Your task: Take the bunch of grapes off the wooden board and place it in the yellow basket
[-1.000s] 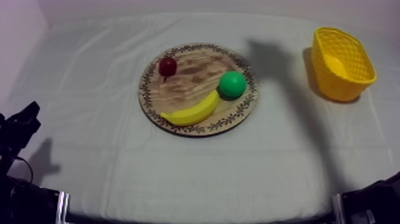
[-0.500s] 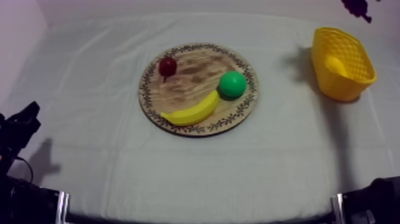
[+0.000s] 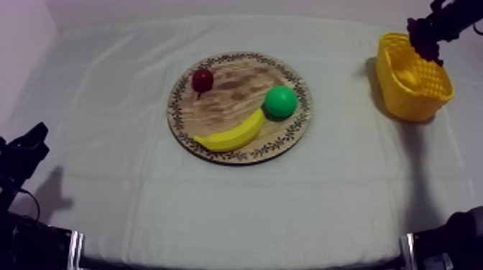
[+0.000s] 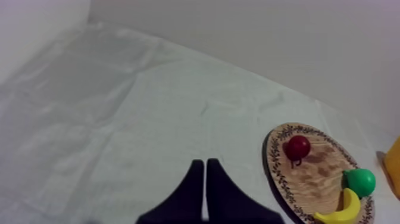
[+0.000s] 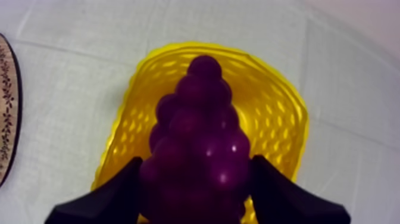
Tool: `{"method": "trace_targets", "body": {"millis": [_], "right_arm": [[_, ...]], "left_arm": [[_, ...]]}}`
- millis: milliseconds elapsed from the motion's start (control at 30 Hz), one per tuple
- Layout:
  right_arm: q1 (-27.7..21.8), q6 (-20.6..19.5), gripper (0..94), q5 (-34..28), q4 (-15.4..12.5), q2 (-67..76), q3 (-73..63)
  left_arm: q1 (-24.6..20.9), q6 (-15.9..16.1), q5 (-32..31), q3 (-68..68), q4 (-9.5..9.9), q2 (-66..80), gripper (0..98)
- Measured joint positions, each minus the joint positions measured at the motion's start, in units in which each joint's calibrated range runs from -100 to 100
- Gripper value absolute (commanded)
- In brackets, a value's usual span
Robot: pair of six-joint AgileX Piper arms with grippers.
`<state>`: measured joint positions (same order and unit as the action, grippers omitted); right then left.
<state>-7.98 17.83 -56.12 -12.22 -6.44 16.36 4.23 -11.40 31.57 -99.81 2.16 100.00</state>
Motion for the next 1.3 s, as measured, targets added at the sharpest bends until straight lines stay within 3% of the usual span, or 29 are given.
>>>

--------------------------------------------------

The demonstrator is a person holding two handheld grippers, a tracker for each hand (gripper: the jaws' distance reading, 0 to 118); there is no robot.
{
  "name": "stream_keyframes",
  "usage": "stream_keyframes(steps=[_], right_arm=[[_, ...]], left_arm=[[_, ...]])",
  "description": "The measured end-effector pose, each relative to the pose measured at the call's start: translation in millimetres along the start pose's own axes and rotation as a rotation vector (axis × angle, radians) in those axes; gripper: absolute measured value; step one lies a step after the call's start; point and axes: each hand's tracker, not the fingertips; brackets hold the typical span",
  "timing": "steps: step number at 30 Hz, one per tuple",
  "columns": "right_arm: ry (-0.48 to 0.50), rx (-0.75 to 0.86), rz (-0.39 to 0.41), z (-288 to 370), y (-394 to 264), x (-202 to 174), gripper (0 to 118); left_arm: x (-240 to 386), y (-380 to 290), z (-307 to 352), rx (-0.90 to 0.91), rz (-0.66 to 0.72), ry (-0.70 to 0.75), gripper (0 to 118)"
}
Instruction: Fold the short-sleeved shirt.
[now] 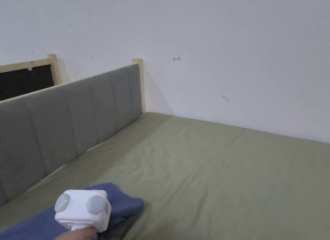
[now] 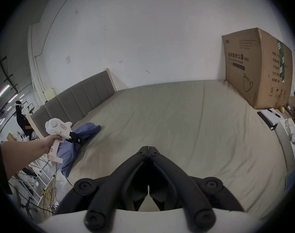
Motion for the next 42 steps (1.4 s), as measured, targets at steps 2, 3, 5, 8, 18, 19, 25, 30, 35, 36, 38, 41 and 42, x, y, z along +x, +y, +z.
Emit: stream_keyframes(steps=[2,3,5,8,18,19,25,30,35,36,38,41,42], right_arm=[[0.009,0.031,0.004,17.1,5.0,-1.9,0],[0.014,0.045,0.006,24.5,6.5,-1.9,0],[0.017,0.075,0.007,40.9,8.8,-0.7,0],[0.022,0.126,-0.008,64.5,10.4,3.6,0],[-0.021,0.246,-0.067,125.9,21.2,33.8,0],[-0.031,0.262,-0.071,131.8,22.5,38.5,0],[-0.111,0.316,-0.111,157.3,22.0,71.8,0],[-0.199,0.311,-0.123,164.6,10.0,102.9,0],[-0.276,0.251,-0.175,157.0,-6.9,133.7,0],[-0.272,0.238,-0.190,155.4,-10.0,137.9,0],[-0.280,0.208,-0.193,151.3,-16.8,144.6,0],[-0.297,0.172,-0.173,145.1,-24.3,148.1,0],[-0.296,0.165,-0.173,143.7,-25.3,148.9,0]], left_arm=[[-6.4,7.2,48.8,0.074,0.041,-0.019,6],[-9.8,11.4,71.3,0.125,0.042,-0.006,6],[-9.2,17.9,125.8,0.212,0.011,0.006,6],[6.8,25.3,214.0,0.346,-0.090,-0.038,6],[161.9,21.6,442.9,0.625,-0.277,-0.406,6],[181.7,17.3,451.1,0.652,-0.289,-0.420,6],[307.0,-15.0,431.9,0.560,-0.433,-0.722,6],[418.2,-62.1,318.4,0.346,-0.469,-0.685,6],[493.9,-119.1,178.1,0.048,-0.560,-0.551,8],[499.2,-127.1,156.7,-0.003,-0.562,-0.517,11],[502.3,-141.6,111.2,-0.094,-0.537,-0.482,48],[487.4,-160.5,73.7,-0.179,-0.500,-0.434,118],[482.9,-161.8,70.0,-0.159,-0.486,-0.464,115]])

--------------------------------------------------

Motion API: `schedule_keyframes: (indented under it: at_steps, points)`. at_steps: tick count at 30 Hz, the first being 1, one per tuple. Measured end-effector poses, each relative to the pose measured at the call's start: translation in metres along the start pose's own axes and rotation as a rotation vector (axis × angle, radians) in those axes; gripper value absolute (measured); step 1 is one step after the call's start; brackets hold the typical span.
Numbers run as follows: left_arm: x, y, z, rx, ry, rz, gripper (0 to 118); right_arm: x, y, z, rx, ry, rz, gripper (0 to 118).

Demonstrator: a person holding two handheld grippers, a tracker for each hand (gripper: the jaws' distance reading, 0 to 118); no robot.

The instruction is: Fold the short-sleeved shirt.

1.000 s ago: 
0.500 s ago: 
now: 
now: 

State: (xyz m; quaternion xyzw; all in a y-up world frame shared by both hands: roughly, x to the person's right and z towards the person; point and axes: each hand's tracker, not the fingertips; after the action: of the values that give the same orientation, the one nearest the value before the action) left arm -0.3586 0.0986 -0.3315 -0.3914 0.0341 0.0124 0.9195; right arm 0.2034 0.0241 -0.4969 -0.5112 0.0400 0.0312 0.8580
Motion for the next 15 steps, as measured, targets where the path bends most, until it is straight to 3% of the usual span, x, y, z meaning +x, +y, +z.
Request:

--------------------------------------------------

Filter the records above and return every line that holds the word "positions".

- Measured joint positions, each minus the joint positions measured at the motion's start, in units in which each joint's calibrated range runs from -100 to 100
`<state>`: measured joint positions (same order and unit as the action, grippers omitted); right then left.

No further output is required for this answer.